Journal: International Journal of Educational Technology in Higher Education, Volume: 22, Issue: 1
DOI: https://doi.org/10.1186/s41239-024-00501-1
Publication Date: 2025-01-20
Author(s): Keith J. Topping et al.
Primary Topic: Student Assessment and Feedback

Overview

This paper provides a comprehensive survey of the integration of artificial intelligence (AI) in peer assessment, structured around a theoretical framework comprising six key areas: (i) Assigning Peer Assessors, (ii) Enhancing Individual Reviews, (iii) Deriving Peer Grades/Feedback, (iv) Analyzing Student Feedback, (v) Facilitating Instructor Oversight, and (vi) Peer Assessment Systems. A scoping review of 79 relevant studies indicates that AI generally enhances peer assessment, particularly in improving the diversity of grades and feedback. However, it highlights a gap in research concerning automated assignment, assessment, calibration, and teamwork effectiveness, suggesting these areas warrant further exploration.
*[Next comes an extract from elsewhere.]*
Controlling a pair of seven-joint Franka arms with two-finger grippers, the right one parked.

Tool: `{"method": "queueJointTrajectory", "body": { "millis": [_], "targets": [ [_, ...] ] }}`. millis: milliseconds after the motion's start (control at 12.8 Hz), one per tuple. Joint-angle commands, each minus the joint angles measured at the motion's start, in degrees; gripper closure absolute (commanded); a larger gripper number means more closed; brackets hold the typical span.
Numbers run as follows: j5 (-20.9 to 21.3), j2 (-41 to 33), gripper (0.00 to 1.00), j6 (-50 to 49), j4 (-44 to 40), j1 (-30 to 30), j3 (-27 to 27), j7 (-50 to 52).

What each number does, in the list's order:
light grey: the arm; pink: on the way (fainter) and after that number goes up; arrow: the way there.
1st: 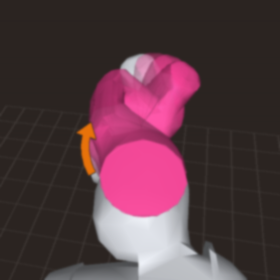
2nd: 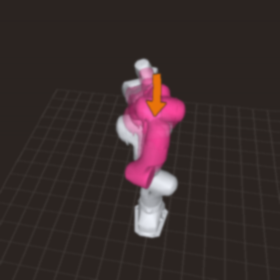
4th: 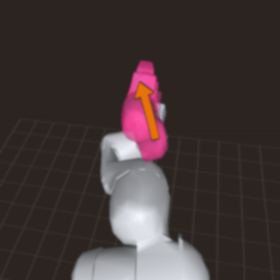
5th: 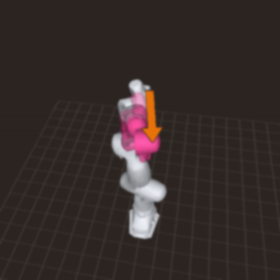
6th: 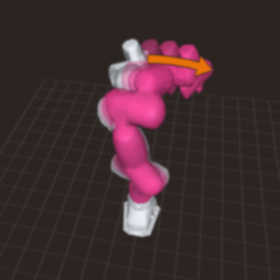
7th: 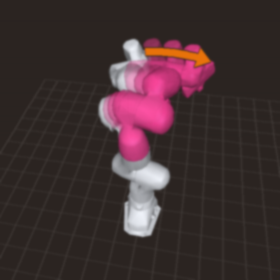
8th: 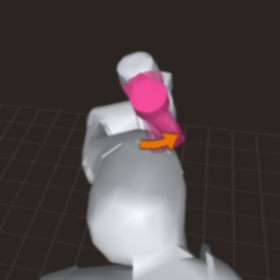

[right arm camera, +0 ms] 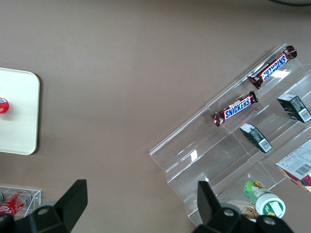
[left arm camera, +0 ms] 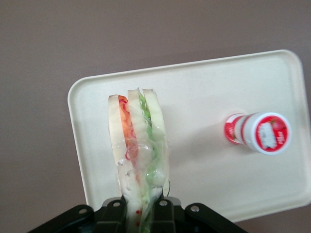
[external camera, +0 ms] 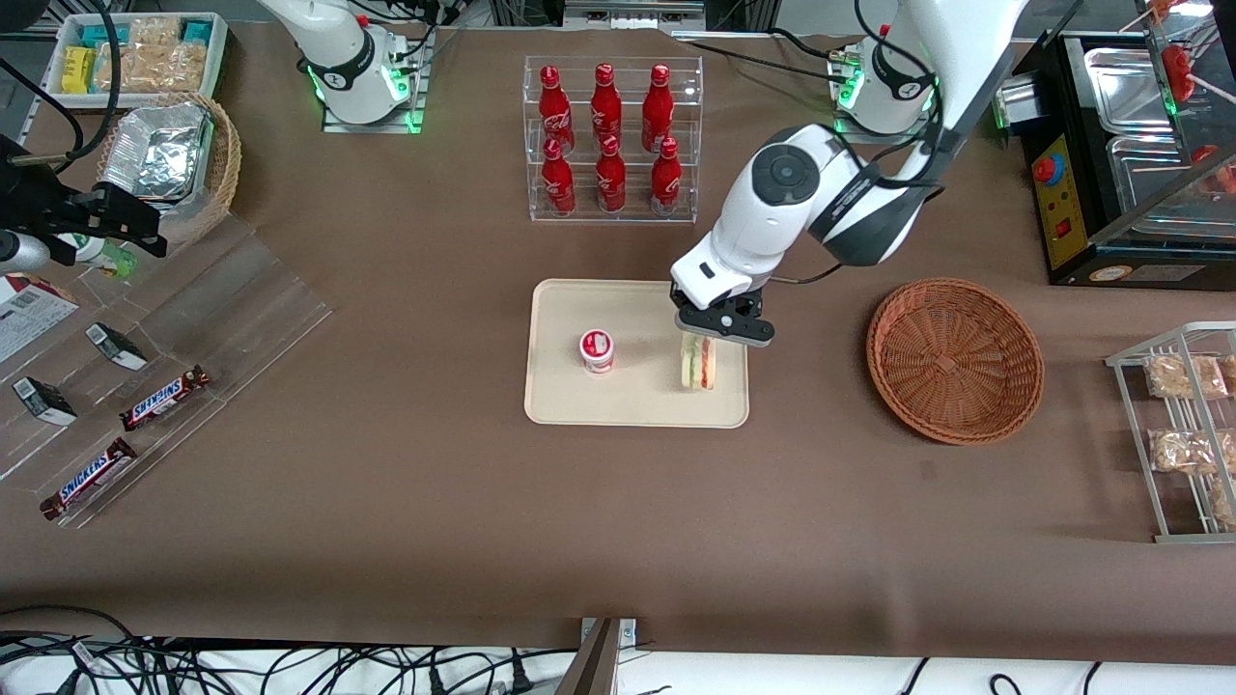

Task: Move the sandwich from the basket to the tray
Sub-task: 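Lower the sandwich onto the tray beside the yogurt cup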

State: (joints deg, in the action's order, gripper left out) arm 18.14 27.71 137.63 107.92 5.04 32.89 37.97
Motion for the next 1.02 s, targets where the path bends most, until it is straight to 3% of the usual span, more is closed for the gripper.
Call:
{"method": "queueJointTrajectory", "body": {
  "millis": [0, 391, 470, 548, 704, 783, 861, 939],
  "targets": [
    [7.7, 4.3, 1.0, 1.8, -1.0, 0.5, 0.2, 5.4],
    [13.4, 8.1, 1.0, 2.3, -1.2, 2.1, -0.2, 9.3],
    [14.0, 8.5, 0.96, 2.2, -1.3, 2.1, -0.2, 9.8],
    [14.0, 8.5, 0.86, 2.1, -1.3, 2.0, -0.2, 10.2],
    [14.0, 8.5, 0.47, 1.6, -1.3, 2.0, -0.2, 10.5],
    [14.0, 8.3, 0.12, 1.5, -1.4, 1.9, -0.2, 12.3],
    [14.0, 8.1, 0.0, 1.3, -1.5, 1.8, -0.3, 14.3],
    [14.0, 7.9, 0.0, 0.4, -1.8, 1.6, -0.2, 14.7]
  ]
}}
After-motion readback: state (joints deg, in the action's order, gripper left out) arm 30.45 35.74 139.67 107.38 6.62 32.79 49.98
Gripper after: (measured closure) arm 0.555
The paper also presents a case study of the RIPPLE peer-assessment tool, which leverages AI to facilitate personalized learning experiences for students. This tool enables students to create, review, and practice with high-quality learning resources, supported by AI-driven real-time feedback. Despite the advantages of AI, such as improved feedback diversity, the paper notes significant challenges, including a lack of transparency in AI decision-making processes. While AI has shown promise in achieving results comparable to human assessors, the reliability of its applications remains a concern. The findings underscore the potential of AI in enhancing peer assessment while raising critical questions about its impact on formative and summative assessment goals and the development of metacognitive skills among participants.

Introduction

The introduction of this research paper discusses the concept of peer assessment, where learners evaluate the work of their peers, enhancing their understanding and feedback skills while providing assessors with timely insights. Despite its benefits, such as reducing instructor workload, peer assessment faces challenges including potential biases, variability in evaluation standards, and difficulties in large classes. The paper explores whether artificial intelligence (AI) can mitigate these issues by offering support in evaluation calibration, reducing bias, and alleviating student anxiety.
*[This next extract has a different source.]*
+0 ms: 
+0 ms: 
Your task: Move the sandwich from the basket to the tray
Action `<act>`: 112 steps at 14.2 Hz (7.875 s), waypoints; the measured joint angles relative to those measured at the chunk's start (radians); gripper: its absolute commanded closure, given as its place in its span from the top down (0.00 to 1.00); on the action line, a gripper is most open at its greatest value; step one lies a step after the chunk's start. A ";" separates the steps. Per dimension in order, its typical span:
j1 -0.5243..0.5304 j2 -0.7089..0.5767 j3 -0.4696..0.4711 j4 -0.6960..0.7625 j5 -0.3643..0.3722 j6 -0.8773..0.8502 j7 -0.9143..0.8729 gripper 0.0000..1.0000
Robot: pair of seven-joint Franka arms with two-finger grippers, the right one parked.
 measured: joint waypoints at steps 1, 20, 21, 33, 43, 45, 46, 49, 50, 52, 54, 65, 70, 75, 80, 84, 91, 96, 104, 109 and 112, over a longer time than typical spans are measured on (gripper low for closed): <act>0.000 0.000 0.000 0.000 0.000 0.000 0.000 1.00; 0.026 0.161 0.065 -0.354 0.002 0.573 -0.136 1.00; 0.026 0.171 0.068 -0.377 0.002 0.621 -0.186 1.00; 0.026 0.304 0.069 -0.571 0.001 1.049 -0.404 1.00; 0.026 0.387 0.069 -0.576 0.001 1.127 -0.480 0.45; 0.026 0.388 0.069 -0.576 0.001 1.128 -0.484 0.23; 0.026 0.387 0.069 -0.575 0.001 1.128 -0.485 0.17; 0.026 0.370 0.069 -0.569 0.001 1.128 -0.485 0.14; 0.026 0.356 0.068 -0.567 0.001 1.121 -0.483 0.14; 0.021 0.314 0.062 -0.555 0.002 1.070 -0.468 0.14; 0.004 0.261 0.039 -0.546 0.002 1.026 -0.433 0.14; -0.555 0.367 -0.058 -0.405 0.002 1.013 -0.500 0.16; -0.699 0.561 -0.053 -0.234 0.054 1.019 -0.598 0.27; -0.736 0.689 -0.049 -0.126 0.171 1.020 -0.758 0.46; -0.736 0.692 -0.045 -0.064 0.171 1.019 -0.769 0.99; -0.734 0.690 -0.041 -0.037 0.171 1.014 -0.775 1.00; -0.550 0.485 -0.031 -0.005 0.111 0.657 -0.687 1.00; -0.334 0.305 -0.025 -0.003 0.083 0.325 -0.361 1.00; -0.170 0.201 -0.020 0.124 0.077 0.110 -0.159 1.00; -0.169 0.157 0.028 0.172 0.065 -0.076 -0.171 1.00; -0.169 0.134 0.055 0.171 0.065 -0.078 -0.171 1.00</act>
The authors aim to present a theoretical framework addressing six procedural areas where AI could enhance peer assessment. They conduct a rapid scoping review of existing literature on AI applications in this context and provide a case study demonstrating an AI-powered peer assessment system. The paper also highlights the need for further research and discusses the implications of integrating AI into peer assessment practices. While previous reviews have touched on digital technologies in peer assessment, this study uniquely focuses on AI’s broader role and its potential interventions, moving beyond mere mapping of the field.

Methods

In this rapid scoping review, the authors utilized Google Scholar as the sole database due to its effectiveness in generating a high volume of relevant literature. The search, conducted up to September 2023, employed the terms “peer assessment” AND “artificial intelligence,” yielding an initial 6,930 hits. Following a heuristic approach, the review was narrowed down to 1,730 secondary hits after eliminating consecutive pages with no relevant results. The inclusion criteria mandated that selected papers must pertain to true AI applications in higher education, be published in English within the last decade, and contain quantitative or qualitative data that supported their conclusions. Ultimately, 79 papers were identified as meeting these criteria.
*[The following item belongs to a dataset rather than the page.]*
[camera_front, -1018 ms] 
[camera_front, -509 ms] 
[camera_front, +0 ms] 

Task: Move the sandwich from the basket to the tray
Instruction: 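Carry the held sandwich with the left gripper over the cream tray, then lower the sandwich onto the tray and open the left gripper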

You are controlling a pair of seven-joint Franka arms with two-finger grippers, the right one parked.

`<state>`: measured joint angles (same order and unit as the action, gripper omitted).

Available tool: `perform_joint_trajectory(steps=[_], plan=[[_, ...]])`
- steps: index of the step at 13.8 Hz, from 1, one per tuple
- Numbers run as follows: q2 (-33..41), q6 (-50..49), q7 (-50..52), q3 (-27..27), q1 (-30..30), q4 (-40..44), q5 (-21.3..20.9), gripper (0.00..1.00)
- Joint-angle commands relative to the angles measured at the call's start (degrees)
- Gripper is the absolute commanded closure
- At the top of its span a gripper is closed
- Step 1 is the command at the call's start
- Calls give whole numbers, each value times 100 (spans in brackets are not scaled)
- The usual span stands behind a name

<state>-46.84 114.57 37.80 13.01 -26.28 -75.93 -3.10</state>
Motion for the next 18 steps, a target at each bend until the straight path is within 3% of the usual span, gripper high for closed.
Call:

The selected papers were systematically coded by an experienced rater into six categories of a theoretical framework: Assigning Peer Assessors (4 papers), Enhancing Individual Reviews (7), Deriving Peer Grades/Feedback (35), Analyzing Student Feedback (19), Facilitating Instructor Oversight (4), and Peer Assessment Systems (10). Additionally, sub-categories were developed inductively within the “Deriving Peer Grades/Feedback” and “Analyzing Student Feedback” categories, covering various aspects such as Automated Assessment, Calibration, and Analysis of Feedback. This structured approach facilitated a comprehensive understanding of the role of AI in peer assessment within higher education contexts.

Results

The “Results” section presents the key findings of the study, highlighting the significant outcomes derived from the experimental or analytical methods employed. The data indicates that the primary hypothesis was supported, with statistical analyses revealing a strong correlation between the variables under investigation. Specifically, the results demonstrate that the intervention led to a measurable improvement in the target outcomes, with a p-value of less than 0.05, indicating statistical significance.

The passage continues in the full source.